EXERCISE OBJECTIVE — Return verbatim the line containing "Where is the silver left" together with all lines that follow it, through the end of the records.

Records excerpted from a collection
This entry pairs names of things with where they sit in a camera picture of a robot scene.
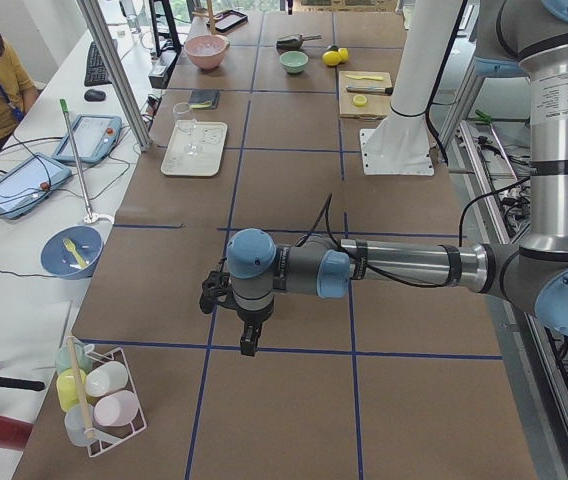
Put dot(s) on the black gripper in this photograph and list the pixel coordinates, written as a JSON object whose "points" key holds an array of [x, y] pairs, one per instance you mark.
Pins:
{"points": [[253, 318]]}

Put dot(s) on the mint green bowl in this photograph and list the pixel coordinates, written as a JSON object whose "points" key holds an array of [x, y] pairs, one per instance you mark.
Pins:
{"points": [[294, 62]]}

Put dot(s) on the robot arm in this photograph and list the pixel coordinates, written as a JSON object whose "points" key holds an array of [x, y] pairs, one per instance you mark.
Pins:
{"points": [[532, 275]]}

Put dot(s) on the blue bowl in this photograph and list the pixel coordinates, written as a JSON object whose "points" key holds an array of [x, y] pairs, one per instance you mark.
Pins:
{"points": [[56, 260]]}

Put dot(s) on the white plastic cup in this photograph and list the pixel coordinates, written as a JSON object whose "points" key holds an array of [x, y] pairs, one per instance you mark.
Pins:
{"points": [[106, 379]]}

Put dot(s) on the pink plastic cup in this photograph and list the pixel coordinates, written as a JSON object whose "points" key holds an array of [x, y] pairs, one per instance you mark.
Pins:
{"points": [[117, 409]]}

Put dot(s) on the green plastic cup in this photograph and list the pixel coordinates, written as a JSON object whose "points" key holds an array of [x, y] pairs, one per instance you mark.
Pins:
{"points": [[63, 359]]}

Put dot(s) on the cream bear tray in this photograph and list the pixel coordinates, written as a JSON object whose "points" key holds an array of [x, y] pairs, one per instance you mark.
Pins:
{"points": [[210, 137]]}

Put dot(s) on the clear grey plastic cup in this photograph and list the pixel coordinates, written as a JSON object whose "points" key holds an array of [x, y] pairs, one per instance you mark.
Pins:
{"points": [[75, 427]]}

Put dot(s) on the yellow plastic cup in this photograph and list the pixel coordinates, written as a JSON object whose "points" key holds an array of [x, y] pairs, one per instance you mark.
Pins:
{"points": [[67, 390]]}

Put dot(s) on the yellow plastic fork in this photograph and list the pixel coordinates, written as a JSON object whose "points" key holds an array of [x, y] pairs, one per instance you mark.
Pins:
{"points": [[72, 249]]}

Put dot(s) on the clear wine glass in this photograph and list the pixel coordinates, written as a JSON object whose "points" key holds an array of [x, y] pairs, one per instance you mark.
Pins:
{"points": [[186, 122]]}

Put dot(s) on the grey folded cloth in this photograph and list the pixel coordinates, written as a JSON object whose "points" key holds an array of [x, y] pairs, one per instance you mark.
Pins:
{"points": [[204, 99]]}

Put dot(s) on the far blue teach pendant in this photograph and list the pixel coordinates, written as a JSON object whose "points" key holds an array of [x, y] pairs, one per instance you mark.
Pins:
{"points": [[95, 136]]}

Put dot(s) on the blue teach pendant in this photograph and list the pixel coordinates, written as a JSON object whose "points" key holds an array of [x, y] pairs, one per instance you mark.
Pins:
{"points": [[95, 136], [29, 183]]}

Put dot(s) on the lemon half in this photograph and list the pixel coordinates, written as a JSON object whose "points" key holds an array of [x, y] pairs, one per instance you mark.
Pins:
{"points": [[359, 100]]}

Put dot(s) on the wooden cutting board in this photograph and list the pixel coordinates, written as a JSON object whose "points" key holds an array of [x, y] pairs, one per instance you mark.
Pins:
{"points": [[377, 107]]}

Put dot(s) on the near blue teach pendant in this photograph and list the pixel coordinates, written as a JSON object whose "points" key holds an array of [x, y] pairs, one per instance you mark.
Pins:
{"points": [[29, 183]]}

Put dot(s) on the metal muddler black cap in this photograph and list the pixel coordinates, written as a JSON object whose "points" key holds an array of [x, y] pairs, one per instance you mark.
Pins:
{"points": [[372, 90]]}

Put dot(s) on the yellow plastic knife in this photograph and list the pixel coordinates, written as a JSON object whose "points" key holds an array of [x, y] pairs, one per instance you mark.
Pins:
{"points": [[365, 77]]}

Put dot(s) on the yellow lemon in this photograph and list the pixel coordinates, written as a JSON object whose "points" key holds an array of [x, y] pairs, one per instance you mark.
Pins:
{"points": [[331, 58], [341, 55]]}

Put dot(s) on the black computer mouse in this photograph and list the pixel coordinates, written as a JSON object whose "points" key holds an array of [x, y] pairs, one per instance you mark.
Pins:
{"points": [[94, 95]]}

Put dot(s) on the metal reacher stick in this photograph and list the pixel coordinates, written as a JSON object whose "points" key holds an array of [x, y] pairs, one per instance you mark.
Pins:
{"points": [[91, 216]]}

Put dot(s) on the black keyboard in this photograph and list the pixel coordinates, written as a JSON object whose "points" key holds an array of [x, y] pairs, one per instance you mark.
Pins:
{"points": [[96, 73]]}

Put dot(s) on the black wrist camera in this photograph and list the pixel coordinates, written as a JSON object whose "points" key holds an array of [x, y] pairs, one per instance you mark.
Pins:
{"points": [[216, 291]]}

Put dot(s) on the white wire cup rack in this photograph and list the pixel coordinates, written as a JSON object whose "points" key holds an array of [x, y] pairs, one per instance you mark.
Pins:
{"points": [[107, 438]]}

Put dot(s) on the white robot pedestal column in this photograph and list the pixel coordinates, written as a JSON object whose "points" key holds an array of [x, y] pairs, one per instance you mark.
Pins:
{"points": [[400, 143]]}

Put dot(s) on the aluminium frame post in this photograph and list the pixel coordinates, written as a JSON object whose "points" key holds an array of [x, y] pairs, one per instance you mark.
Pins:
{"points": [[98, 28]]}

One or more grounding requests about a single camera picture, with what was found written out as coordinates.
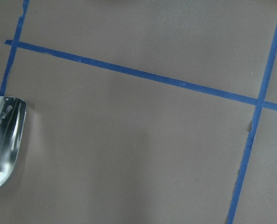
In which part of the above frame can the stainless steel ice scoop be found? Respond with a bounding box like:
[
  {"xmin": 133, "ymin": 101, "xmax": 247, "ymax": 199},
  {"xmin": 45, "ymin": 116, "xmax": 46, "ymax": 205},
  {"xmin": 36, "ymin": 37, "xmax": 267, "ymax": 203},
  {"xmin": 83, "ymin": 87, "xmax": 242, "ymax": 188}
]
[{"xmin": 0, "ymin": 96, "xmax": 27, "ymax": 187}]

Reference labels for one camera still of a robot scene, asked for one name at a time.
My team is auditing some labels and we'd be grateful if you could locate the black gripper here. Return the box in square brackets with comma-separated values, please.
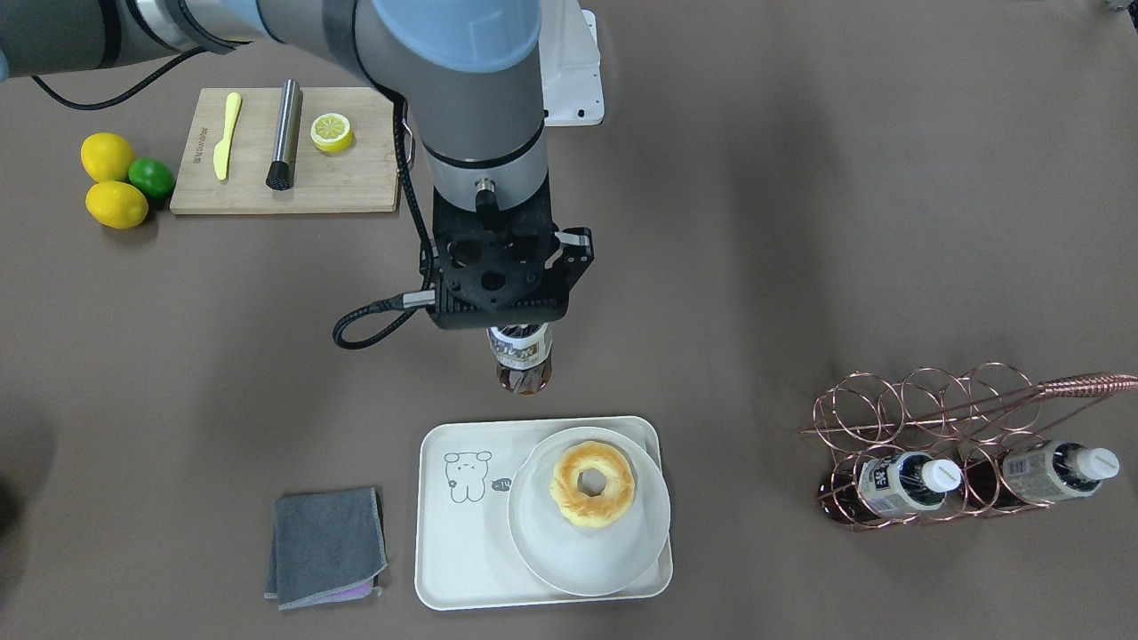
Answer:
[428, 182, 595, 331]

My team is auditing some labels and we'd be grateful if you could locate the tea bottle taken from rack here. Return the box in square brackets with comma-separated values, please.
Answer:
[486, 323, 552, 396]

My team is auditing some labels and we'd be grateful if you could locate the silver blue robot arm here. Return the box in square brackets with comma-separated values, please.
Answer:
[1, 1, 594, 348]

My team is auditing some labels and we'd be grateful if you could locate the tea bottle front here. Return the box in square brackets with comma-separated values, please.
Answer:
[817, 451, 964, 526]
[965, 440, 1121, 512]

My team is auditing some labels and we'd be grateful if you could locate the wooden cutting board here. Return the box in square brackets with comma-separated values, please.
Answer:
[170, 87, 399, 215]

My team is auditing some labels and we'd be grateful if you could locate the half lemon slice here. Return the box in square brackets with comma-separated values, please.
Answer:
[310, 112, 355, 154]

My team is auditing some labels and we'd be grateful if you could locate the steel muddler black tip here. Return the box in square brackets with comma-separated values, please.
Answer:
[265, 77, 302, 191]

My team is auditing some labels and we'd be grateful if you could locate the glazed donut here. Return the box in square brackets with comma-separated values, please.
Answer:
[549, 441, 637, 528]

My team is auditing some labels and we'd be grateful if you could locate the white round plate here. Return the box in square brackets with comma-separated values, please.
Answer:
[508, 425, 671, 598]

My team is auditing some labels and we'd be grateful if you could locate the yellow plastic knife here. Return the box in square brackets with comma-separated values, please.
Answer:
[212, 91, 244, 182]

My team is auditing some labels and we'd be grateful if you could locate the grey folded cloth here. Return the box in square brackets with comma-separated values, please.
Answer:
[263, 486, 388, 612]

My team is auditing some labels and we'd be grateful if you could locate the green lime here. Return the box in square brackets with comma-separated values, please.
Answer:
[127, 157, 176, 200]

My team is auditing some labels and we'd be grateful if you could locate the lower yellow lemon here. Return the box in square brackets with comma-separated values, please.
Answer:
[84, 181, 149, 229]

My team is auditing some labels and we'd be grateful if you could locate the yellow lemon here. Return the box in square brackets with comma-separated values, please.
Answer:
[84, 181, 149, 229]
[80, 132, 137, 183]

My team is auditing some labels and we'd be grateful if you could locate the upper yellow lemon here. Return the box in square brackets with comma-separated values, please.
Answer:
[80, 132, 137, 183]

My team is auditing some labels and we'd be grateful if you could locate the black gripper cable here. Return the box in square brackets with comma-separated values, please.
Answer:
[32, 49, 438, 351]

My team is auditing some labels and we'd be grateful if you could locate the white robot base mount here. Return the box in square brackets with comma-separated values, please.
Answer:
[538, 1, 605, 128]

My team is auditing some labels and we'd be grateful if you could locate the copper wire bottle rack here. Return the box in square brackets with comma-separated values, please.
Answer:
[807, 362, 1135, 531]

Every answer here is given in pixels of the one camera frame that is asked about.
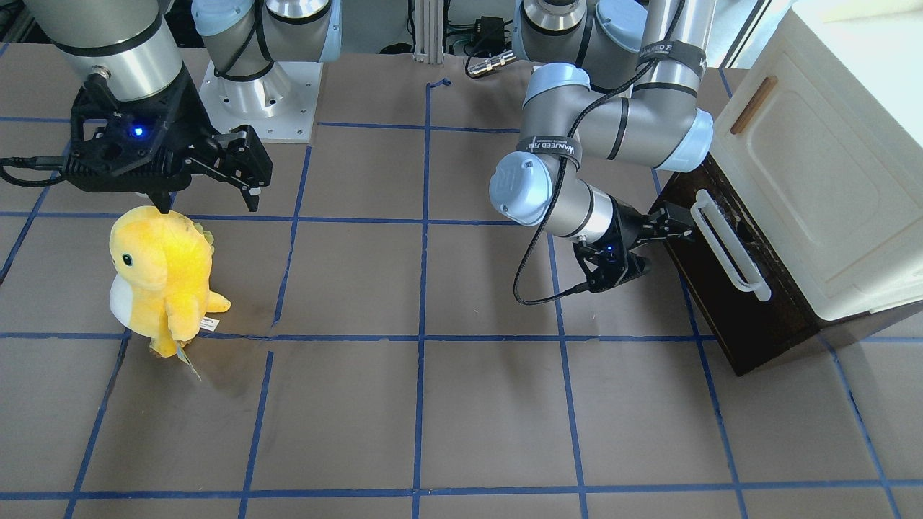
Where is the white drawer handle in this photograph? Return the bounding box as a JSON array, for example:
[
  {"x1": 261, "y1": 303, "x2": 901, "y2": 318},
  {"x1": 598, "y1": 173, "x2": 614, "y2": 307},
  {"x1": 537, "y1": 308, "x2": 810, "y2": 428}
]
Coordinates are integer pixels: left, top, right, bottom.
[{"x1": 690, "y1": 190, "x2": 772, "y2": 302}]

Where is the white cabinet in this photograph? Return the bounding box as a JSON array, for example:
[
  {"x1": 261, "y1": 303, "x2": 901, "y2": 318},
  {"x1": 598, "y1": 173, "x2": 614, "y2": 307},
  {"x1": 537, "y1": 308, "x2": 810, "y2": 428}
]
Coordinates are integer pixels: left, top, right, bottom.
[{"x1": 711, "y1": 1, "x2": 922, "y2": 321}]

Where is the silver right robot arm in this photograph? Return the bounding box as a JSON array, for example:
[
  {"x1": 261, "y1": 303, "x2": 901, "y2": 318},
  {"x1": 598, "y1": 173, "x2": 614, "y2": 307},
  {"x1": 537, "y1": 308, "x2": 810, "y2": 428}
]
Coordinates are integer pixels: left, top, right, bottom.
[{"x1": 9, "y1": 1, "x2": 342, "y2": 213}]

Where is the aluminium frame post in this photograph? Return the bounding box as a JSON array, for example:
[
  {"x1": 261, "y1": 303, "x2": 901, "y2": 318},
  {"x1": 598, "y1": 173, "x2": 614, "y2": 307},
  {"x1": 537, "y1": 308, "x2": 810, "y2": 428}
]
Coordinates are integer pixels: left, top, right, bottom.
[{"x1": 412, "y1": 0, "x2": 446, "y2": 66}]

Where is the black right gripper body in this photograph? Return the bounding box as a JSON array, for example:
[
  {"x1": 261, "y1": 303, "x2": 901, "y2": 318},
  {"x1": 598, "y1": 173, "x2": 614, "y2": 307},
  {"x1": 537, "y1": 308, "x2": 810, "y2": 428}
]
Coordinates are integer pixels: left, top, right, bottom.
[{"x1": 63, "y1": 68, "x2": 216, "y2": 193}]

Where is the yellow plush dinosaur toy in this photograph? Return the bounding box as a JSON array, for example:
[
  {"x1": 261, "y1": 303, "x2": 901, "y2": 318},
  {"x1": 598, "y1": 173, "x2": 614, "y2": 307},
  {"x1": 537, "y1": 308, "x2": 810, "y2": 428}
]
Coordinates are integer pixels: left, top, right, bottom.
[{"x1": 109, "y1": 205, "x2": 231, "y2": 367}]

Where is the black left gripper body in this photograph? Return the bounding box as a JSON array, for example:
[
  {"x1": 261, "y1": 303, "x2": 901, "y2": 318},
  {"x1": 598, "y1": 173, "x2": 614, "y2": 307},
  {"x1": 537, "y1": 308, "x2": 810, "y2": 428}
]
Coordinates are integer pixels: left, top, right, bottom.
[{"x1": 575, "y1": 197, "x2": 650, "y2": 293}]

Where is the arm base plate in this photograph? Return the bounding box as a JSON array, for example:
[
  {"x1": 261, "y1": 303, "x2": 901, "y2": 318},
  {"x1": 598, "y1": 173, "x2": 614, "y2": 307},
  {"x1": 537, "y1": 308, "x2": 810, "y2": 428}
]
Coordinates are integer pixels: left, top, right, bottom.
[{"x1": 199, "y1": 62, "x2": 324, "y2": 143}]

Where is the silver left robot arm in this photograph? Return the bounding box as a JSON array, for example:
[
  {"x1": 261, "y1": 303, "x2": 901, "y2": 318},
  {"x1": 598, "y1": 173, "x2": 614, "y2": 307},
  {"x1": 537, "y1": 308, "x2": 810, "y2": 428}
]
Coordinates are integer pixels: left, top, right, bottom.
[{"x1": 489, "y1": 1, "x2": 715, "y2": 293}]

RESULT FOR THIS TASK —
Where is the silver left robot arm in this photograph? Return the bounding box as a JSON array, for example:
[
  {"x1": 261, "y1": 303, "x2": 901, "y2": 318},
  {"x1": 598, "y1": 173, "x2": 614, "y2": 307},
  {"x1": 537, "y1": 308, "x2": 810, "y2": 428}
]
Coordinates are integer pixels: left, top, right, bottom.
[{"x1": 489, "y1": 1, "x2": 715, "y2": 293}]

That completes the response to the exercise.